In 2013, President Barack Obama announced on a blisteringly hot June day at Georgetown University that his administration would be taking historic action to address power plant pollution — an attempt ultimately blocked in court.
The Biden administration’s rollout of the new rules on Thursday was a more understated affair. Instead of a big presidential announcement, EPA administrator Michael Regan spoke from the University of Maryland about the agency’s third attempt at regulating power plant pollution from existing plants, explaining “these aren’t restrictions, as some would say,” but about “seizing the moment and understanding that we have an obligation” to leave a healthier planet behind.

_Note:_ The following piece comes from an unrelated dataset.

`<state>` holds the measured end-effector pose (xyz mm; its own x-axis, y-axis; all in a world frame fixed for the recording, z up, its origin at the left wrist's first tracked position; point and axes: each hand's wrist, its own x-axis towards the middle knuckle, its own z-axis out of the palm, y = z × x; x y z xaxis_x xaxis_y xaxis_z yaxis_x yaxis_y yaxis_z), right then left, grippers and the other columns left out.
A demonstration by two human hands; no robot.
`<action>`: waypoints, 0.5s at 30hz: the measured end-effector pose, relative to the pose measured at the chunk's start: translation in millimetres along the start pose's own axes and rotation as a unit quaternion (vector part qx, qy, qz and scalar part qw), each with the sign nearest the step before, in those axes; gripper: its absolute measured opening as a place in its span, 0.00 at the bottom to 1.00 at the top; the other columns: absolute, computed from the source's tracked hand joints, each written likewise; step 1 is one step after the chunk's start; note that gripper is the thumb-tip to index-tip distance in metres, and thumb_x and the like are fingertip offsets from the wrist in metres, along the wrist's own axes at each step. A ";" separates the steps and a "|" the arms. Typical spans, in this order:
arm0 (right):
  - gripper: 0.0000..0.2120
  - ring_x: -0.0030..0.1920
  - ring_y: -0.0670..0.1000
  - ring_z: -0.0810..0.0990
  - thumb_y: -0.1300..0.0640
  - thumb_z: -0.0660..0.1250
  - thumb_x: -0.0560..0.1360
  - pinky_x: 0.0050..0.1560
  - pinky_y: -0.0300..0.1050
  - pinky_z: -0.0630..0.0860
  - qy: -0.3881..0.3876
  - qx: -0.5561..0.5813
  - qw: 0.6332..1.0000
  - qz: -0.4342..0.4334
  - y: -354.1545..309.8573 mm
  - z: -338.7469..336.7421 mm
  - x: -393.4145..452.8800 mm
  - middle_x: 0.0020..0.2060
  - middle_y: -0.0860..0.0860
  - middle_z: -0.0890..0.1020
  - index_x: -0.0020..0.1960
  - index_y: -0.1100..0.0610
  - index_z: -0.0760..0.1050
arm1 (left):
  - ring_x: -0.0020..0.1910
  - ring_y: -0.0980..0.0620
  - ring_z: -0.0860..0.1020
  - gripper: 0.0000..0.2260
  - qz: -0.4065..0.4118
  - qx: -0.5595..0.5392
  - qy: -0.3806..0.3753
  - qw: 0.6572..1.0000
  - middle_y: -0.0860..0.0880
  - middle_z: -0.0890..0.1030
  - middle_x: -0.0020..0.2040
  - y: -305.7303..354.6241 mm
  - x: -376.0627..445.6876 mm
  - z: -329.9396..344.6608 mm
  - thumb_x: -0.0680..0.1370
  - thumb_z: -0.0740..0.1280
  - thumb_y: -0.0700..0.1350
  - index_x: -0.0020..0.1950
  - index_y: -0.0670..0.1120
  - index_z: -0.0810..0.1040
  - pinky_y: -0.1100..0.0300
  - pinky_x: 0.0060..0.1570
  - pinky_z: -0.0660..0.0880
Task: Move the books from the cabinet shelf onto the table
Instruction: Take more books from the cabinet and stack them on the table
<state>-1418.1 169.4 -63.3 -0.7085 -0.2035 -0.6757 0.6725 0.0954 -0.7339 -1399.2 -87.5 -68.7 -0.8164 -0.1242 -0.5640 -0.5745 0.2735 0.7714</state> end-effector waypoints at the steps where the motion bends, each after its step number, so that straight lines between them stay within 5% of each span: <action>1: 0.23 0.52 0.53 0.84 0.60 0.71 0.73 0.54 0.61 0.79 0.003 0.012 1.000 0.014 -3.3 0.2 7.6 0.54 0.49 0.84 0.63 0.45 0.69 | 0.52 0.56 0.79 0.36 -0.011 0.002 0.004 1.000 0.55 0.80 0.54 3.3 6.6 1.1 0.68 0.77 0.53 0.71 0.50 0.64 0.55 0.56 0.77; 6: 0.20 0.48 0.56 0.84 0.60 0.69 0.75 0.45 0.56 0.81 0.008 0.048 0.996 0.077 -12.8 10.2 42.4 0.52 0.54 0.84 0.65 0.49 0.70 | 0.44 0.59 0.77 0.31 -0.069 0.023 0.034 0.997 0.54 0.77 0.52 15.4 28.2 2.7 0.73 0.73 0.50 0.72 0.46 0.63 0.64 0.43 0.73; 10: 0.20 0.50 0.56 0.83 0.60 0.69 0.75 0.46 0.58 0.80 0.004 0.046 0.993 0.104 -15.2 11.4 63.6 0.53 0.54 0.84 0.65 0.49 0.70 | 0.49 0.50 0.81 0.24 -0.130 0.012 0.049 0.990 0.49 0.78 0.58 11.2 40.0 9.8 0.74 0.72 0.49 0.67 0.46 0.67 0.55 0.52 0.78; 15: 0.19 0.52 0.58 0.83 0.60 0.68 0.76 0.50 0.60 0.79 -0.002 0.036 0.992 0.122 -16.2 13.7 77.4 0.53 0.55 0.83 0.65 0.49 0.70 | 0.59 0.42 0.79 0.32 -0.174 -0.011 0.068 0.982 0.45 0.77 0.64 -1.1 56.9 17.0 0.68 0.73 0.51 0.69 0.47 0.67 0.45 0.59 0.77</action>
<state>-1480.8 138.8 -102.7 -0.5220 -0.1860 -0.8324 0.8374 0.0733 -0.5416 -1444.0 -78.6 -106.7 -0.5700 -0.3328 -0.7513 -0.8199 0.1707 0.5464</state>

The proposed rules are a less elegant and splashy solution than the Obama-era Clean Power Plan, but the complex set of proposals also stands a better chance of withstanding court scrutiny. The EPA breaks down requirements based on the type of plant, its size, and how often it is in use. Utilities, working with states, would ultimately decide how to meet the EPA’s emissions rates by choosing among available technologies. Coal plants, for instance, could fire less carbon-intensive fuels such as hydrogen and gas, to supplement coal. Coal and gas plants can also install carbon capture and storage or sequestration, a technology that removes carbon dioxide at the smokestack to eventually store it underground. Or a plant could bypass all this if it sets a retirement date in the medium term.